Where the records below reach the line containing "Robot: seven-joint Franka", start transcribing, and end with the line containing "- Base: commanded", exactly and with nothing else added.

[Records from a collection]
════════════════

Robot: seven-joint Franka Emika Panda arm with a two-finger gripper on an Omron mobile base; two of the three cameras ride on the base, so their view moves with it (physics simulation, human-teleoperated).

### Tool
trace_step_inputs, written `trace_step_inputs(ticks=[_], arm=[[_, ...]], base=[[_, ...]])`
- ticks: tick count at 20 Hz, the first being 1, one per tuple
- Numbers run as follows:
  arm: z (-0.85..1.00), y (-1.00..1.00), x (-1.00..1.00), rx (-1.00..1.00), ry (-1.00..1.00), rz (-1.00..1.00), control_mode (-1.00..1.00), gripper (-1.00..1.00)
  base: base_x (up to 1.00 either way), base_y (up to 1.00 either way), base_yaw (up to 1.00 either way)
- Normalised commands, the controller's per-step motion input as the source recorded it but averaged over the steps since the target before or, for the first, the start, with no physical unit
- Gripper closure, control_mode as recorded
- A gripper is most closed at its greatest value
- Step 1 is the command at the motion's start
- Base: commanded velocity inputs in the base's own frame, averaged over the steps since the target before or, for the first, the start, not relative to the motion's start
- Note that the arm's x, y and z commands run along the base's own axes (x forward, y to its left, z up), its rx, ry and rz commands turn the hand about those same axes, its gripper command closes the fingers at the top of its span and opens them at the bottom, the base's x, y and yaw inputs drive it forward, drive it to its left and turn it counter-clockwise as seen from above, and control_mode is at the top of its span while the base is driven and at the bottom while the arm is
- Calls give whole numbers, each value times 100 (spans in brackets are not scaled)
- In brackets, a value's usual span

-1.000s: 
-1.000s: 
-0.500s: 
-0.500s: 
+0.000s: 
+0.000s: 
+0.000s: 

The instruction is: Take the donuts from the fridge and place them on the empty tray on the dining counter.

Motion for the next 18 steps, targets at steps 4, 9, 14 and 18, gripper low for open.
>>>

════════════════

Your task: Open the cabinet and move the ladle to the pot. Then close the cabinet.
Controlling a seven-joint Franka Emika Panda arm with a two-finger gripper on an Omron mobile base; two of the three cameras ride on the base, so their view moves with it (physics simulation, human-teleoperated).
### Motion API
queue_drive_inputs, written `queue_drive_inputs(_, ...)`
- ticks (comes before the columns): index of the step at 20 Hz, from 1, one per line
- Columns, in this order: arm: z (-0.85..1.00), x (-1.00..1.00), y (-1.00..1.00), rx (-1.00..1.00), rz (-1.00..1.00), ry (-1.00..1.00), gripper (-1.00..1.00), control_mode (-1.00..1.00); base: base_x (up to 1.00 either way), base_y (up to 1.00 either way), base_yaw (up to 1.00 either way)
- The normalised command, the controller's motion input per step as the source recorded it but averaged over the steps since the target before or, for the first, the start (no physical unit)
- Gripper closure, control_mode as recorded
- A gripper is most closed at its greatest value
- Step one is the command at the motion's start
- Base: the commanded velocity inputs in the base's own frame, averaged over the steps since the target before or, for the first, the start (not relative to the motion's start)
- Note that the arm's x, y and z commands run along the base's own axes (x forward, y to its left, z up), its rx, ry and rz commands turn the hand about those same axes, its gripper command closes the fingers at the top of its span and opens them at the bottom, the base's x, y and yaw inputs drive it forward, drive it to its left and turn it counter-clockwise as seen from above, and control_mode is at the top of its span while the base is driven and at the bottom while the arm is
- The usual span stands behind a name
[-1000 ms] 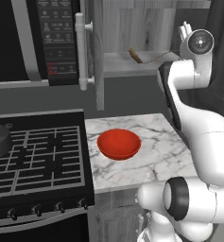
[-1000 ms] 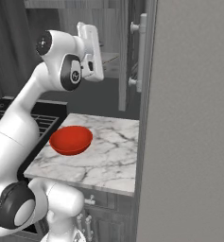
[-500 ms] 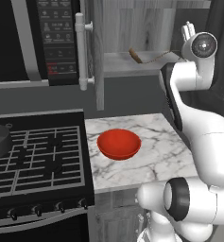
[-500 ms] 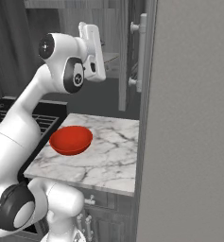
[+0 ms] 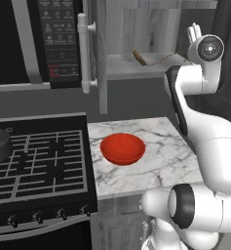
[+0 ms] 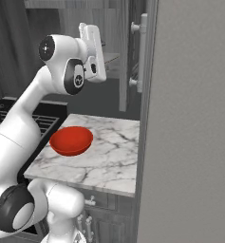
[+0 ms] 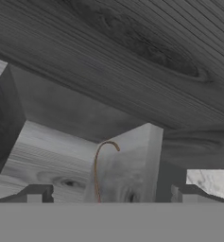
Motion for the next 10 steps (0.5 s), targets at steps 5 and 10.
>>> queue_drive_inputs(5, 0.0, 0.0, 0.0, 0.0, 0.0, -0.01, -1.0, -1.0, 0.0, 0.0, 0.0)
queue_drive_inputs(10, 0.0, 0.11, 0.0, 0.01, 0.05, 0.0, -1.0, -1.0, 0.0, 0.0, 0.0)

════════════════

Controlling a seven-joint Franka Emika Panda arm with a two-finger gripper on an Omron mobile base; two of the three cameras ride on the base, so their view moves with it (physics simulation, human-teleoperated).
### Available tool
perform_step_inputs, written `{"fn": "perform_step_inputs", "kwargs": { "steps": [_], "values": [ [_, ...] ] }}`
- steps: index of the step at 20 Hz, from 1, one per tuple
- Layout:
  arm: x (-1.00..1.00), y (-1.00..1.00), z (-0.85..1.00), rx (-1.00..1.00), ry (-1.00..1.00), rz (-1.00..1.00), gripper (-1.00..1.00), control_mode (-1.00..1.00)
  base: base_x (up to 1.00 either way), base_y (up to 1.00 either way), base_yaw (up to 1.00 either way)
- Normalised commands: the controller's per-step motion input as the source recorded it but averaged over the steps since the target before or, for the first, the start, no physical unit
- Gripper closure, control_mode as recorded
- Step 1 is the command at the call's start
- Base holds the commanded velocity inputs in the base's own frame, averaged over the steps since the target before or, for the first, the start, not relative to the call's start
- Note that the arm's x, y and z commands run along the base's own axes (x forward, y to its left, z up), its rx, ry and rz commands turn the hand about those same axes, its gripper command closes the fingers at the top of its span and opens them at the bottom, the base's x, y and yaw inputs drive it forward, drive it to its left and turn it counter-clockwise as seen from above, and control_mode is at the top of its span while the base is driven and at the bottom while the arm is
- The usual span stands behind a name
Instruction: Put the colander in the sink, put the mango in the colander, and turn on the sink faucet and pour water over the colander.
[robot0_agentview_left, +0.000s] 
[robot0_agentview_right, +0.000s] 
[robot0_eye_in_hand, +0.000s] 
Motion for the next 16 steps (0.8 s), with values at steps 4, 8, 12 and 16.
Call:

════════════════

▶ Task response
Robot: seven-joint Franka Emika Panda arm with a two-finger gripper on an Omron mobile base; two of the three cameras ride on the base, so their view moves with it (physics simulation, human-teleoperated).

### Tool
trace_step_inputs, written `trace_step_inputs(ticks=[_], arm=[[_, ...]], base=[[_, ...]])`
- ticks: tick count at 20 Hz, the first being 1, one per tuple
- Numbers run as follows:
  arm: z (-0.85..1.00), y (-1.00..1.00), x (-1.00..1.00), rx (-1.00..1.00), ry (-1.00..1.00), rz (-1.00..1.00), control_mode (-1.00..1.00), gripper (-1.00..1.00)
  base: base_x (up to 1.00 either way), base_y (up to 1.00 either way), base_yaw (up to 1.00 either way)
- Normalised commands, the controller's per-step motion input as the source recorded it but averaged over the steps since the target before or, for the first, the start, with no physical unit
- Gripper closure, control_mode as recorded
- A gripper is most closed at its greatest value
- Step 1 is the command at the motion's start
- Base: commanded velocity inputs in the base's own frame, averaged over the steps since the target before or, for the first, the start, not relative to the motion's start

The required response has been given in full.